[Material provided]

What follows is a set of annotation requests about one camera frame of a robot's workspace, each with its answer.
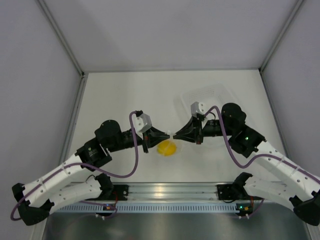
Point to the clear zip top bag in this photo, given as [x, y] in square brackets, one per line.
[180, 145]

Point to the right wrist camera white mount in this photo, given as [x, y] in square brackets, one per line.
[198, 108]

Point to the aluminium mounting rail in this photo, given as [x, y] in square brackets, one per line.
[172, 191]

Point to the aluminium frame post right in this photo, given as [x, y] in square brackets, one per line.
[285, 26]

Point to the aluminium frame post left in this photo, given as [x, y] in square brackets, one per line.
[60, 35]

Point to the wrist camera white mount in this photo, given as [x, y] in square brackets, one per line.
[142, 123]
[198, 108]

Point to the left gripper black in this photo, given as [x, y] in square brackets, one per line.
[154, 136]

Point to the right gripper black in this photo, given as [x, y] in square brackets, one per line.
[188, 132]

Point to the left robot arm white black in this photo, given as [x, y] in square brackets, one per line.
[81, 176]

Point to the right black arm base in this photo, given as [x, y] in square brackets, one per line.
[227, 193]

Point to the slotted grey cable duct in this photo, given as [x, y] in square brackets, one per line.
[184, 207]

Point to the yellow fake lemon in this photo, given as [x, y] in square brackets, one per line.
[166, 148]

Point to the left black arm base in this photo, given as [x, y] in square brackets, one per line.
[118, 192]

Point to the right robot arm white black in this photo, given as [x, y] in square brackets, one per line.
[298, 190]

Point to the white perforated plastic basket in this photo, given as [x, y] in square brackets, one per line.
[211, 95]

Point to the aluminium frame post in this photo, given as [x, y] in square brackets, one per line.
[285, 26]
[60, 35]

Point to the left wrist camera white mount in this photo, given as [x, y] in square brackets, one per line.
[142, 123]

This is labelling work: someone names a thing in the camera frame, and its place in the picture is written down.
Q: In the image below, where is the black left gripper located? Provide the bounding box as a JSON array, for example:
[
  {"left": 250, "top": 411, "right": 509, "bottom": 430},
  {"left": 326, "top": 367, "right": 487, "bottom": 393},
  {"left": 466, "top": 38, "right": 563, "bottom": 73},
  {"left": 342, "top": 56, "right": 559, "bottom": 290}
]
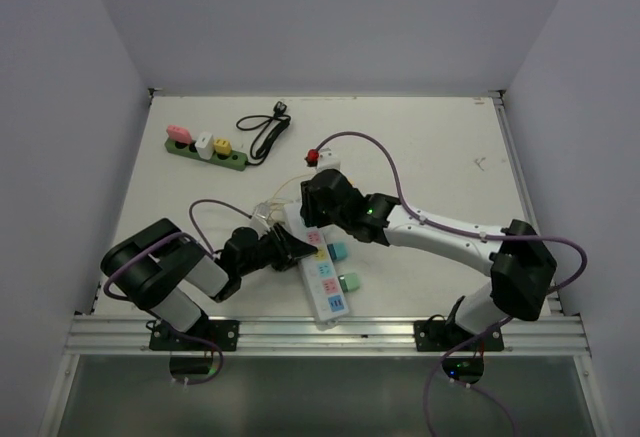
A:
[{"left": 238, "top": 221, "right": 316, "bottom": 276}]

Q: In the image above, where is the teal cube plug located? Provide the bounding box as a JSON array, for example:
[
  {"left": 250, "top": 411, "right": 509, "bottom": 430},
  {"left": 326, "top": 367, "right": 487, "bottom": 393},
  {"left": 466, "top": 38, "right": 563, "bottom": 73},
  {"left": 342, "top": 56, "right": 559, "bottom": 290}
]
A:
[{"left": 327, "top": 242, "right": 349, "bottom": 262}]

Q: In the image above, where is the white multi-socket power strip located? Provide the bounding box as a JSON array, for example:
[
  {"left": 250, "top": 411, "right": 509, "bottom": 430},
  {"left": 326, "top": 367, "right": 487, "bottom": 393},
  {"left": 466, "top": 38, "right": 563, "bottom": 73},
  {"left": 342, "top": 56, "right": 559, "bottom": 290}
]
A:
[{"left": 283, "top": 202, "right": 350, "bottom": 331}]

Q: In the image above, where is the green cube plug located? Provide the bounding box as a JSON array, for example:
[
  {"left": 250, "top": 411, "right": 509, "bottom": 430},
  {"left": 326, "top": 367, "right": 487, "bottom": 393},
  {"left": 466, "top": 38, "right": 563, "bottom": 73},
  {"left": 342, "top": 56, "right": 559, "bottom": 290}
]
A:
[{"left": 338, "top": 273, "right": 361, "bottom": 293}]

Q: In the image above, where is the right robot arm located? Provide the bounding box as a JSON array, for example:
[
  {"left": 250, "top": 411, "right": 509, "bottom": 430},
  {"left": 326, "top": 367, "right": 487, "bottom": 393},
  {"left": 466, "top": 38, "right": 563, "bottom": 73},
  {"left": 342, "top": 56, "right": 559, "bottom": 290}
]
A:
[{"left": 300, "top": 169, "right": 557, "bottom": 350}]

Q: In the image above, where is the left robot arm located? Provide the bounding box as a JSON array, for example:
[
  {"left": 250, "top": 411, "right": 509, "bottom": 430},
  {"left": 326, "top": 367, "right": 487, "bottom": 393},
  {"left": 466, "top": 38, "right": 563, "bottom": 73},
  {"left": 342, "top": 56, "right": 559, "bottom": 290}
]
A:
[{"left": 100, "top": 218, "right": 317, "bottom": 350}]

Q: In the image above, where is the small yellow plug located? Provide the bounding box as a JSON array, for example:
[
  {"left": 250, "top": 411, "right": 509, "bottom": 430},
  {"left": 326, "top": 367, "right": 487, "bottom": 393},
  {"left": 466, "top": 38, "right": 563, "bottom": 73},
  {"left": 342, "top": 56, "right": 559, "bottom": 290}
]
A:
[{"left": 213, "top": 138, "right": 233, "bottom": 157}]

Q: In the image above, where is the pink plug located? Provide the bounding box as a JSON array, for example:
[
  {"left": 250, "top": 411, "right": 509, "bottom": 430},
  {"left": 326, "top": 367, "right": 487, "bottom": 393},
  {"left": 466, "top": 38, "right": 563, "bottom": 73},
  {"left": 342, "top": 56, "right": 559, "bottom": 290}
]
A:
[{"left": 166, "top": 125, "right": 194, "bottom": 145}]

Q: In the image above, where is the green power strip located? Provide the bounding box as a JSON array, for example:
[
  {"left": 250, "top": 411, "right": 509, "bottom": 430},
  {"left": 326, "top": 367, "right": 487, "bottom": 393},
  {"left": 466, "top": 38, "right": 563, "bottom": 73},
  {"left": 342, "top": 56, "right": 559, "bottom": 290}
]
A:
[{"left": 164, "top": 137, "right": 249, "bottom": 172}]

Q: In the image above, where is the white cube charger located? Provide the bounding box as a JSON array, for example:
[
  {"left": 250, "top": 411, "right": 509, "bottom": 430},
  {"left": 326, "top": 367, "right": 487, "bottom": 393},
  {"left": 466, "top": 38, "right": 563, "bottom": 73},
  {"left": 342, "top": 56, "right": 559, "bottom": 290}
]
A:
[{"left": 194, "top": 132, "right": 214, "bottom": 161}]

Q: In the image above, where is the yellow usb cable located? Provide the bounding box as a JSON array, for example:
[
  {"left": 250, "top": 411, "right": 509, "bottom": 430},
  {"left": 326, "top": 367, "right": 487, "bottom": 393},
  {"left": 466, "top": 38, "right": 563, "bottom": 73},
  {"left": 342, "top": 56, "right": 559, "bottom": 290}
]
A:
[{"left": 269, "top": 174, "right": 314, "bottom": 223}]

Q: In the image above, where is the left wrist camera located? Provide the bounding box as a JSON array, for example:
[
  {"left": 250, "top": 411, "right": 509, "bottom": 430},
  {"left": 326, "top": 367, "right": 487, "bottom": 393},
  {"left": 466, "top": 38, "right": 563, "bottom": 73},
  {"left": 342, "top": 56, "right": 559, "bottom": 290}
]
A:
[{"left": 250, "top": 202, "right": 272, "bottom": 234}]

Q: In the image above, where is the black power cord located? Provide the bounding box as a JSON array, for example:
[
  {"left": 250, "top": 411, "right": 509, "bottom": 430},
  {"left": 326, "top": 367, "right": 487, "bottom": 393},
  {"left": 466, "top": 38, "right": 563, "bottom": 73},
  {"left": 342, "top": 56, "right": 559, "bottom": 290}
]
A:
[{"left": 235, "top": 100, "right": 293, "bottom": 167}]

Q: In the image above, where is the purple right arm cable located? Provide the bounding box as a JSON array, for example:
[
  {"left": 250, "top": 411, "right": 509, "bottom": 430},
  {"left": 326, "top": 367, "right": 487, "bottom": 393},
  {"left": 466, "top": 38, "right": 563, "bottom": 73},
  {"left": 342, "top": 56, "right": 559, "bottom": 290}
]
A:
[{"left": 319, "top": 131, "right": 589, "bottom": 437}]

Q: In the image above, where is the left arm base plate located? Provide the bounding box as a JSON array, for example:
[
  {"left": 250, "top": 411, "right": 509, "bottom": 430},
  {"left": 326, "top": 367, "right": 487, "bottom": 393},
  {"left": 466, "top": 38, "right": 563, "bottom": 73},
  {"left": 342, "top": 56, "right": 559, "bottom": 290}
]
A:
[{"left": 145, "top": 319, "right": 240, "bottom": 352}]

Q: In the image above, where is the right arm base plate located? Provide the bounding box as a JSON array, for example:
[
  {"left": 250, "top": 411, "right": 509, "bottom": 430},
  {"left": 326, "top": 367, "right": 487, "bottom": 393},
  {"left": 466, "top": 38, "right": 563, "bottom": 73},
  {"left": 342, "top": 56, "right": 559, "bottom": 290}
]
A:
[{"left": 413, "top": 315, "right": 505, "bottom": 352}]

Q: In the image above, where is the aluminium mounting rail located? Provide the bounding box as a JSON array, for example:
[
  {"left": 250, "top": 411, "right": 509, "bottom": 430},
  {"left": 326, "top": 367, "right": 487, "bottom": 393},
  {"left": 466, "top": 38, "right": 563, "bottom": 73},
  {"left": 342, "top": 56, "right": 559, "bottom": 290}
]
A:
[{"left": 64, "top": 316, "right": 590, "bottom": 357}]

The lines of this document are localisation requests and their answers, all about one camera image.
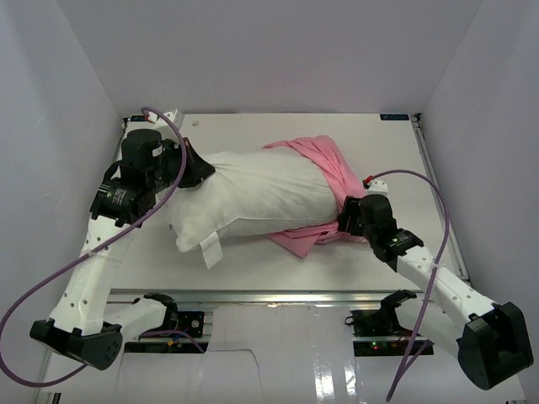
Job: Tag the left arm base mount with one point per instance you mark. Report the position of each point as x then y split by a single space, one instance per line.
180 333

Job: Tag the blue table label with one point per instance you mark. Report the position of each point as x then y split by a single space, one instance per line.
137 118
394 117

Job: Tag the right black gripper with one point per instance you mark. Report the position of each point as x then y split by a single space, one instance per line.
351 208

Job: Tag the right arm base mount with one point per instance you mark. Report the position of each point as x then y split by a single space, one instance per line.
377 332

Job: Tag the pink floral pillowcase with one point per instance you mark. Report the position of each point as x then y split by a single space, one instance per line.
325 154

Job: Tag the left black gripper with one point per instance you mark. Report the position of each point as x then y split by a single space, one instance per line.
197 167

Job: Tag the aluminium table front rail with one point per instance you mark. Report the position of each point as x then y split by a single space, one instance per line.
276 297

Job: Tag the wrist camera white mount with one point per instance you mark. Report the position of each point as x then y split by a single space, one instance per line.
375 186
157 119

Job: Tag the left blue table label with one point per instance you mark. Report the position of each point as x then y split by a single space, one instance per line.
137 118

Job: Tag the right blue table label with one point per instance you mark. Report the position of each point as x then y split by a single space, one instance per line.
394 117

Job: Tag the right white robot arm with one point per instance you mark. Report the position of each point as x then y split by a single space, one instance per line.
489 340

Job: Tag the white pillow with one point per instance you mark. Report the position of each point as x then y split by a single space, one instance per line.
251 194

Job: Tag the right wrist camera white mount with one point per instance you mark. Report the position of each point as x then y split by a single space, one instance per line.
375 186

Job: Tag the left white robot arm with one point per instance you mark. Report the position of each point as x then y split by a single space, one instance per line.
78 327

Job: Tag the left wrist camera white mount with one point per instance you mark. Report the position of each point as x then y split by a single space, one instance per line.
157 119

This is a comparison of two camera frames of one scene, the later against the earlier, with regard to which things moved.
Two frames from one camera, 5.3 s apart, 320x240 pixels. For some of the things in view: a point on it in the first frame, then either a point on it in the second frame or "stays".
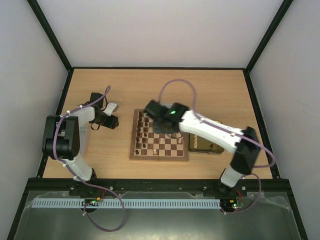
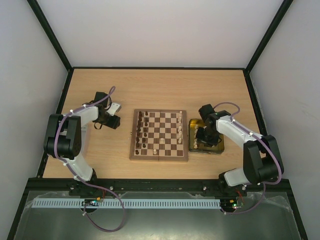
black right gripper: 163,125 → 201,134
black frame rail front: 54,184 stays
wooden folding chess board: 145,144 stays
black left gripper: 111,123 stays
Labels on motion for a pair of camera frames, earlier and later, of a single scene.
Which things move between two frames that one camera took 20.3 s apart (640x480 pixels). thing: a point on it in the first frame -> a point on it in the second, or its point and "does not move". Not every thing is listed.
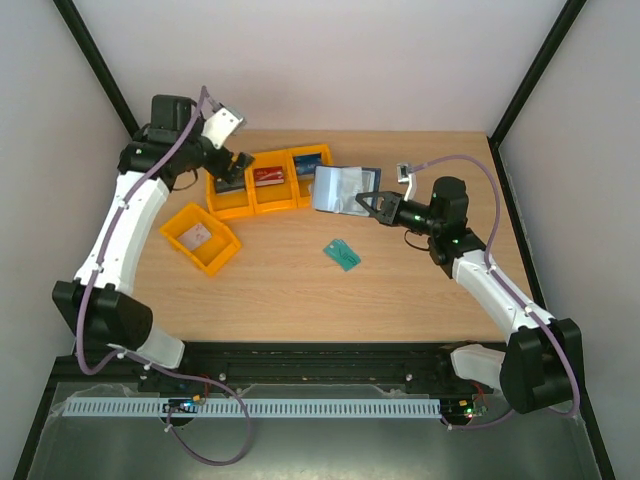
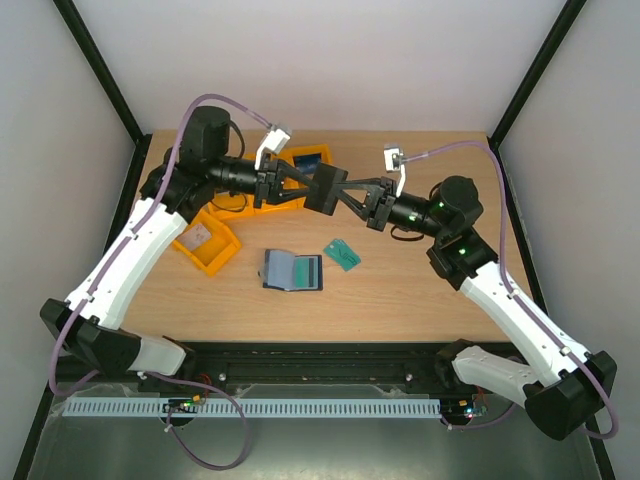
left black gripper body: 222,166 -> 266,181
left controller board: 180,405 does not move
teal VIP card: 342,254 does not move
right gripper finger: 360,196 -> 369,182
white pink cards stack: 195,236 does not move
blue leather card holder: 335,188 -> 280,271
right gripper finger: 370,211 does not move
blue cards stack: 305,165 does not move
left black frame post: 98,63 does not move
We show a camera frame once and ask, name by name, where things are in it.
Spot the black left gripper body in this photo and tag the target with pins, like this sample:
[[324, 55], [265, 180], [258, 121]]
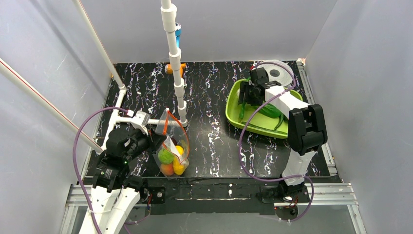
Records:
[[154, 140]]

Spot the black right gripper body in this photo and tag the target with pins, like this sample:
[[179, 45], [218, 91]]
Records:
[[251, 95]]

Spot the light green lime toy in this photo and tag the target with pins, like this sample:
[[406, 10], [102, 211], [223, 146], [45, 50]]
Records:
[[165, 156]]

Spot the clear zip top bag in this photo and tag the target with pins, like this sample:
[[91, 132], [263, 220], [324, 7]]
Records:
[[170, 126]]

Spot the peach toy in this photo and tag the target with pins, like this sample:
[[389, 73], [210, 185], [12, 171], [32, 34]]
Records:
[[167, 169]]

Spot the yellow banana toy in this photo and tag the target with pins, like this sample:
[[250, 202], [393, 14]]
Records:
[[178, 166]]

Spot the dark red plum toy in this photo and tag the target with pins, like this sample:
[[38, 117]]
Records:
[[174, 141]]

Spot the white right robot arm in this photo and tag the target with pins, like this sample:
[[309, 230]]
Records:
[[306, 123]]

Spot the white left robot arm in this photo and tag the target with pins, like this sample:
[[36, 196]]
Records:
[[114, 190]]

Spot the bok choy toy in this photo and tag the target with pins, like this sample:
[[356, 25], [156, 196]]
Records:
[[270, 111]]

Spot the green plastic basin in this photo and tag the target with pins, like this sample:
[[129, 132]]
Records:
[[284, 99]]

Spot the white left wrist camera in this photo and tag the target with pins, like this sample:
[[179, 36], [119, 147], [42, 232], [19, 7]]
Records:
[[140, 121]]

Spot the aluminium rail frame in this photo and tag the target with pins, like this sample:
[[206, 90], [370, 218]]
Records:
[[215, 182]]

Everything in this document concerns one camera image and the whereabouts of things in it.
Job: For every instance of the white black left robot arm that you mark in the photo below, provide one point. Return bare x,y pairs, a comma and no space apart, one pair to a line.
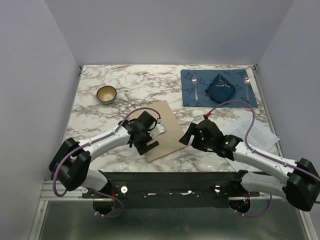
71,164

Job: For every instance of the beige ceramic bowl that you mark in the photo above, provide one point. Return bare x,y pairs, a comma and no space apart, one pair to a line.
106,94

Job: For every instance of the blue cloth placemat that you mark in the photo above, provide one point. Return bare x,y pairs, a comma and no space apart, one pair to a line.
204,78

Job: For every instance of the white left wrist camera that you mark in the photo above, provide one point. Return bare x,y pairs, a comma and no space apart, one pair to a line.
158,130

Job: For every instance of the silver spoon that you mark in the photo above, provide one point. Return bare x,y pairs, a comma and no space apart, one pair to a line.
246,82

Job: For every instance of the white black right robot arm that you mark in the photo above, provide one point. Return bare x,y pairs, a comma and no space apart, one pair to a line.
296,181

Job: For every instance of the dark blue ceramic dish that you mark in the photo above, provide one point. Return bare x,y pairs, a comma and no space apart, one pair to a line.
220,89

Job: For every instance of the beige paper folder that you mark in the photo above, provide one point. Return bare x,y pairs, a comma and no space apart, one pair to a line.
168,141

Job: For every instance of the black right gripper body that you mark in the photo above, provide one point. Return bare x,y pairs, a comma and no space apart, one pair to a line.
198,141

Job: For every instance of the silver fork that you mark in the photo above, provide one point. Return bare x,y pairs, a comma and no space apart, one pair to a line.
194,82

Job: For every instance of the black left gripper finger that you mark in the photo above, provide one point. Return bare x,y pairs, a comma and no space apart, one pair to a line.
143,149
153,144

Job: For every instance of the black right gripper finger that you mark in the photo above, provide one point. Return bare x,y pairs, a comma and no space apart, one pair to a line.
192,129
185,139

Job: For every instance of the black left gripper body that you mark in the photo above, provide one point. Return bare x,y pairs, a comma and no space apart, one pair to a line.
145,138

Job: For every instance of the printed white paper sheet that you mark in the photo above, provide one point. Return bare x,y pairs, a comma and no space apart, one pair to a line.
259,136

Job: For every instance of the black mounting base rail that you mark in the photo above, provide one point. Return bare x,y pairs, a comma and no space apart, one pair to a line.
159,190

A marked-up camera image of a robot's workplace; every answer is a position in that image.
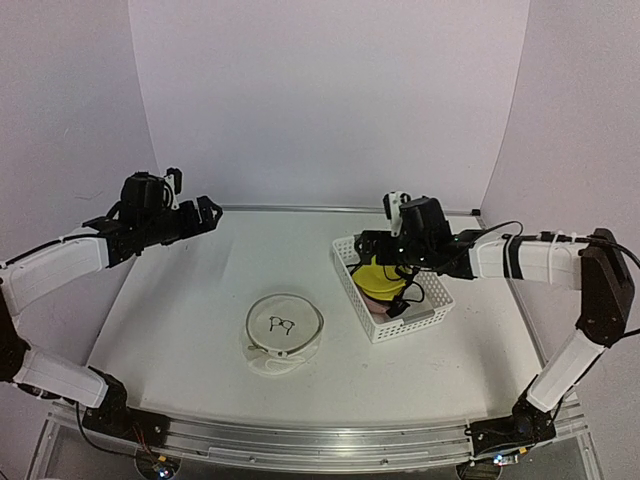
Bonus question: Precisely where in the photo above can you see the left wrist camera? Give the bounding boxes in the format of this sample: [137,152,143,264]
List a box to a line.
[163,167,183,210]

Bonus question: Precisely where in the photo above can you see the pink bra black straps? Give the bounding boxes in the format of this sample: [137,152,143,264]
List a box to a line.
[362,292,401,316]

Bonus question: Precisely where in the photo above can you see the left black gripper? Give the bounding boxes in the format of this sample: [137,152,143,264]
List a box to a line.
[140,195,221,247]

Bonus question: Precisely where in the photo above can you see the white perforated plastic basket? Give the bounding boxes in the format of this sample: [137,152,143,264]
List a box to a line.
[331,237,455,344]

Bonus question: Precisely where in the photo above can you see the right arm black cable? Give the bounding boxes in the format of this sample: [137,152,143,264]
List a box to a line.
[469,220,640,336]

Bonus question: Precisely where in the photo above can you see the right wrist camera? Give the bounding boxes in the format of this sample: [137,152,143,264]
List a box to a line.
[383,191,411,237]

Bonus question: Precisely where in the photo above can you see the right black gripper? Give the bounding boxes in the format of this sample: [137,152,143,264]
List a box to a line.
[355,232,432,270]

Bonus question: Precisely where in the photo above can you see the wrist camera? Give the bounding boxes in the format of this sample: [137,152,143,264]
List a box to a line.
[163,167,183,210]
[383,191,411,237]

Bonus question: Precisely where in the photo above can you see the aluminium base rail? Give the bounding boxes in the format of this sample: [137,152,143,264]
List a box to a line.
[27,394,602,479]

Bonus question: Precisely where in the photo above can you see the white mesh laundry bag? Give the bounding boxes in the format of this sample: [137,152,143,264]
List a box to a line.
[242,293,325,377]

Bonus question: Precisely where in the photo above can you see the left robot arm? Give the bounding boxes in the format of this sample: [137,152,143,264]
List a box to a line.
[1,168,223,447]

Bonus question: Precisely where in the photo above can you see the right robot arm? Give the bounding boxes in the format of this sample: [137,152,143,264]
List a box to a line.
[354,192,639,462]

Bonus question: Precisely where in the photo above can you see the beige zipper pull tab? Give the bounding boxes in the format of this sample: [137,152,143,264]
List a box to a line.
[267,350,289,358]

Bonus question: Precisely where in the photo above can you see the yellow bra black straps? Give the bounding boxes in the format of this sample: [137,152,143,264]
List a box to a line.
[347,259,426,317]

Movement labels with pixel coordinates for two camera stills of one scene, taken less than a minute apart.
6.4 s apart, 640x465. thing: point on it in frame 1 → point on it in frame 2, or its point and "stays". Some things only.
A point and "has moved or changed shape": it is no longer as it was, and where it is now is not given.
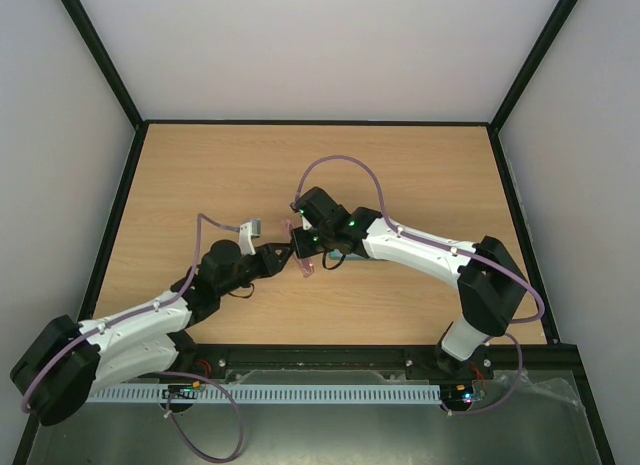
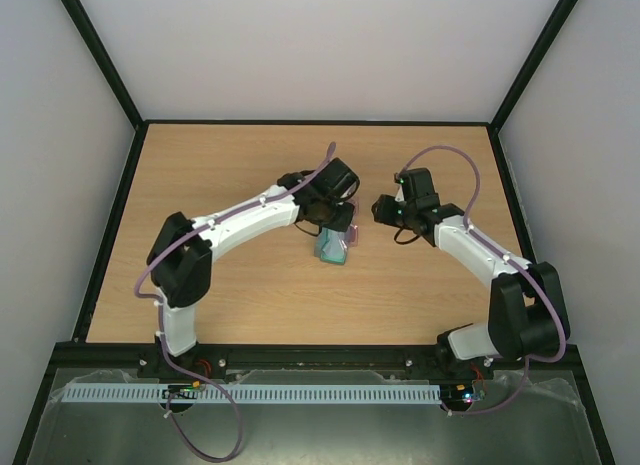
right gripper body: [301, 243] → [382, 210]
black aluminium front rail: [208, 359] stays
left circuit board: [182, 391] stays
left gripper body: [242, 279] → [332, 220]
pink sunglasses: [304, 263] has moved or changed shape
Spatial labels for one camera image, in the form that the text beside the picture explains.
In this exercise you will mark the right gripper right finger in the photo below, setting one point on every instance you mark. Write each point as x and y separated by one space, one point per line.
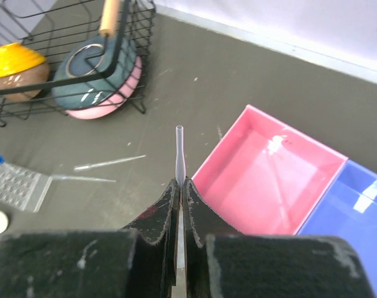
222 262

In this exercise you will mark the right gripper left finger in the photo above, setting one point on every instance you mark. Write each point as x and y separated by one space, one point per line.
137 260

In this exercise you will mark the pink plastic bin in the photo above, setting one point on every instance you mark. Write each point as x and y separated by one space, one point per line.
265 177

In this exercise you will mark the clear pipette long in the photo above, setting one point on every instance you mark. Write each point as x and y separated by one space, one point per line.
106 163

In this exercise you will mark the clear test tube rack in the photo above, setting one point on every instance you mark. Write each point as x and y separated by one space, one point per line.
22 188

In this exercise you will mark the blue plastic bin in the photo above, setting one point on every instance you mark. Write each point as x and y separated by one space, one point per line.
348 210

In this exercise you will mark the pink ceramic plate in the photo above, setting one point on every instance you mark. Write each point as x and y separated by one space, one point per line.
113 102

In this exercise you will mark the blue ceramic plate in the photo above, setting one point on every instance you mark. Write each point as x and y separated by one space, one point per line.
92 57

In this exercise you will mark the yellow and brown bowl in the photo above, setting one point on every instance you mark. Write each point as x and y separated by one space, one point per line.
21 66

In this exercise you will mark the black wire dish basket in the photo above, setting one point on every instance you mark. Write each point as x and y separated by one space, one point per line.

[/Material provided]

What you should do. The required answer is each line of the data in which the word "second" appears.

Task answer.
Two frames from one camera, 5.3 s apart, 320x240 pixels. For some of the things in view: a point on it in the first frame, then either a point on it in the second frame or "stays".
Which things move between two frames that one camera took 20.3 s apart (640x480 pixels). thing: a point on it in the first frame -> a point on it in the second, or its point and "does not move". Not every thing is listed.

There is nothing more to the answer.